Post-Coronavirus World: Human Development Re-defined
Like many of you around the globe, I have been adjusting with the exigencies of the spread of COVID-19, both personally and professionally. The crisis is rejuvenating human traits and values from various angles. Self-care, life balance, personal development, helping others, and considering the environment are just a few of many values and principles that are boiling down these days.
Let’s take environmental values as an example with the several statements issued lately about the potential impact of Coronavirus on some of the hot green issues of today, Climate Change and Biodiversity. A few questions come to mind – though I don’t claim to know the answers for: is COVID-19 becoming the nature’s savior from air pollution and GHG emissions? Have we – humans – brought in Coronavirus by disrupting the ecosystems? Are there any lessons from the Coronavirus era that can guide human development in its new form?
A few days ago, the Executive Director of the United Nations Environment Program (UNEP), Inger Andersen, said that humanity was placing too many pressures on the natural world with damaging consequences, and warned that failing to take care of the planet meant not taking care of ourselves. She also highlighted that never before have so many opportunities existed for pathogens to pass from wild and domestic animals to people, noting that 75% of all emerging infectious diseases come from wildlife. Within the same context, climate scientists urged nations to act now and prepare for a risky future of extreme climate change consequences.
Let’s try to imagine the world post COVID-19, regardless of when that is going to be. Economies and financial institutions are already doing the math, and the picture doesn’t look good. The IMF recognized that the coronavirus crisis will plunge the world economy into recession, and the World Bank and IFC’s Boards of Directors approved an increased $14 billion package of fast-track financing to assist companies and countries in their efforts to prevent, detect and respond to the rapid spread of COVID-19.
Countries are taking drastic economic relief measures during the crisis and would be in severe need for more aggressive economic recovery plans after this is all over. People, like us Jordanians – who have been put as a top priority by our leadership and government during the crisis; are keen to return this back through engaging in local economic development projects and enterprises.
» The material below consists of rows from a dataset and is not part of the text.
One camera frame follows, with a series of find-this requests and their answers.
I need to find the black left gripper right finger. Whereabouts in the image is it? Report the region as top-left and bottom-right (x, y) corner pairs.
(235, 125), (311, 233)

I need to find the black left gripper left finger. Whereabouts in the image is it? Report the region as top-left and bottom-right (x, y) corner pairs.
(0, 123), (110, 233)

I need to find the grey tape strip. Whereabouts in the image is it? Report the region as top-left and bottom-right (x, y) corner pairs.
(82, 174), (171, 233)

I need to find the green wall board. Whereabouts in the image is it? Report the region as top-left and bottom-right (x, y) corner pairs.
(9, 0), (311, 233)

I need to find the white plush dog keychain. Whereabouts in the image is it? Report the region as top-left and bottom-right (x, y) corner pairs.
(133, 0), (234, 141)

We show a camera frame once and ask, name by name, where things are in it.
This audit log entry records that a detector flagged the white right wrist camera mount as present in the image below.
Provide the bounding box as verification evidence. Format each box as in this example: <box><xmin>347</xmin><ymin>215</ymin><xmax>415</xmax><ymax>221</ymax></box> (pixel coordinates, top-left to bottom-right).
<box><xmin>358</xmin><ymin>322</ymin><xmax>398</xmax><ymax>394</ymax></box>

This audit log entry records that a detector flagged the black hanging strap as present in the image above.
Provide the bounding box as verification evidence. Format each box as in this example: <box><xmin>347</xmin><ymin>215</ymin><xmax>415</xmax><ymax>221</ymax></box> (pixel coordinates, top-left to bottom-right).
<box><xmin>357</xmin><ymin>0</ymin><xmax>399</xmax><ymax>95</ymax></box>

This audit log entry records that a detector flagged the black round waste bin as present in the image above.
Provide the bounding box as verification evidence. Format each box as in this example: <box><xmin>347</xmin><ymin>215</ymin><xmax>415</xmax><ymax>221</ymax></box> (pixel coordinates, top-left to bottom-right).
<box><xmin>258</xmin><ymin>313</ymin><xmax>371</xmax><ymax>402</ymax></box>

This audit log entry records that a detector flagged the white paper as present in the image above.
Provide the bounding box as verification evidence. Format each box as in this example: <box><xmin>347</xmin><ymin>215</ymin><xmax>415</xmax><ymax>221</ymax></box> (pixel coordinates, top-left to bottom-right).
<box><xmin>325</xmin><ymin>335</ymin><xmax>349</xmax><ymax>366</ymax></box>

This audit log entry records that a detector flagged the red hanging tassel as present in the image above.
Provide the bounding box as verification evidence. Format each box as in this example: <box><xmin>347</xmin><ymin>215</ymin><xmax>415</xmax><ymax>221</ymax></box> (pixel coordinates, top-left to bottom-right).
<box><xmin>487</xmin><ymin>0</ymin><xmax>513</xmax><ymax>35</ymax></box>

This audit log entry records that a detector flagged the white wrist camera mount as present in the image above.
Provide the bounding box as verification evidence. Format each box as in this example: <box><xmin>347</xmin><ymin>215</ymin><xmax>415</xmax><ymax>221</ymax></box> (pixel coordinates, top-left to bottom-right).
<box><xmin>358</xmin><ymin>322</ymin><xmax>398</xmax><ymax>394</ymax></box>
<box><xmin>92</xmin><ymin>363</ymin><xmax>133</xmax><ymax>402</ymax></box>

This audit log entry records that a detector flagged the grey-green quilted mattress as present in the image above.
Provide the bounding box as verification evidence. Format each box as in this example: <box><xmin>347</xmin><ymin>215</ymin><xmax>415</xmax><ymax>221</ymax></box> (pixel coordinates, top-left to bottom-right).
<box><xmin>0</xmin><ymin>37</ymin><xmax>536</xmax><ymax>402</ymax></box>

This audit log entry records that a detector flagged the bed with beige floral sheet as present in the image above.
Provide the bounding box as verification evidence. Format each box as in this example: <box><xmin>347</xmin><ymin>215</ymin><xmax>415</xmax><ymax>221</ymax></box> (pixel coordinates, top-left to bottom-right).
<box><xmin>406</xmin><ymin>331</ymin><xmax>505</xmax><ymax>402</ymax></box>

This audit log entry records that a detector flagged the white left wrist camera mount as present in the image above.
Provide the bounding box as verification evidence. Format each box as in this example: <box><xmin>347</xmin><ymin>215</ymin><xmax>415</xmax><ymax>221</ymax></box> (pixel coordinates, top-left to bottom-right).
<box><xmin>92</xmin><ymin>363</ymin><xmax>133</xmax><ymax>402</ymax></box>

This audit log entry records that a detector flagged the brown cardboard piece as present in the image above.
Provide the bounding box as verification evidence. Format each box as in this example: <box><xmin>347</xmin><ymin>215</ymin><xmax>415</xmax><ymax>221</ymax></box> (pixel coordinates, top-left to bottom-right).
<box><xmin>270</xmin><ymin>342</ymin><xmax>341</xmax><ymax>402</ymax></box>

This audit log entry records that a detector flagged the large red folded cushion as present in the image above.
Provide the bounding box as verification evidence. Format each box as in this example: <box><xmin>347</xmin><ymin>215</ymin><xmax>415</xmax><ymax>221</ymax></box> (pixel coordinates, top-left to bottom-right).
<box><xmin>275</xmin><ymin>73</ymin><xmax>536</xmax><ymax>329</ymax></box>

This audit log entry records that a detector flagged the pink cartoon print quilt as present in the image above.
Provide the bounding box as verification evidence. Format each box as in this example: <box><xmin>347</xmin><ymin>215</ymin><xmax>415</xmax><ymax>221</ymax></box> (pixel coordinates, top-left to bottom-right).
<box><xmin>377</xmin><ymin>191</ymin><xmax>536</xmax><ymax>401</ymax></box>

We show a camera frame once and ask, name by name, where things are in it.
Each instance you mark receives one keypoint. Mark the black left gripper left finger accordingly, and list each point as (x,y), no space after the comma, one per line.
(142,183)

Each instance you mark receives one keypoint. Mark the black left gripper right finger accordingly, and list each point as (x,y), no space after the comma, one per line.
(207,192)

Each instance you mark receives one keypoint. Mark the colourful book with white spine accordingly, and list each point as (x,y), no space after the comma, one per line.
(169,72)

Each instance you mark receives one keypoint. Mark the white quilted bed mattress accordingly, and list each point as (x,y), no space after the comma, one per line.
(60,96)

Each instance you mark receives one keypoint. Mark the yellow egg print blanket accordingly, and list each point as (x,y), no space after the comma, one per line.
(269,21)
A new set of questions arise: how would emerging economies survive another recession? How logical would it be to go back to reports and studies from the pre-Coronavirus era to plan for the future? Would human development, job creation and social security still mean the same as they do now? And, should the world expect another crisis due to the ignorance and/or lack of action by decision-makers?
Climate change and biodegradation might not be the most appealing headlines to many, nowadays. Nevertheless, no one would deny that the past couple of years were not easy on people and governments. Buildings, infrastructure, basic services and people’s health and safety; were not at their best. The direct and indirect impact of climate change on economies and communities is becoming more visible, while action is not as visible despite the relatively increased attention in some regions.
In Jordan, for example, we lost lives, and many are suffering the consequences of floods and droughts. Such impacts are magnified by the increased population (hosted refugees), unemployment and the challenging water and energy supplies. We have taken serious steps to strengthen clean energy penetration but with huge dependence on across-borders collaboration.
One more set of questions comes up: would the global transition towards clean energy be hindered by Coronavirus crisis? Would the Paris Agreement targets need to be adjusted to reflect further delay in action? Could climate financing and green economy form a feasible solution to recover the suffering economies and create more humane economic development plans?
Three possible takeaways from Coronavirus experience – at least from my own perspective; the first is that yes, the world smells, looks, and feels more clean, which means a few measures can make a difference when it comes to the environment; the second takeaway is that it might be too late to intervene once the impact has arrived; and last but not least, one should realize that challenges will continue to become more complex and interrelated so, we cannot stop acting on a problem just because another one has just emerged. Delaying action on any human development challenge is a recipe for crisis.
Unconventional challenges should inspire unconventional solutions. Scientists from all disciplines are called upon today as the most knowledgeable and credible to not only analyze and solve today’s problems; but more importantly to anticipate the future with all its complexity, and to guide our human development plans towards a more livable planet.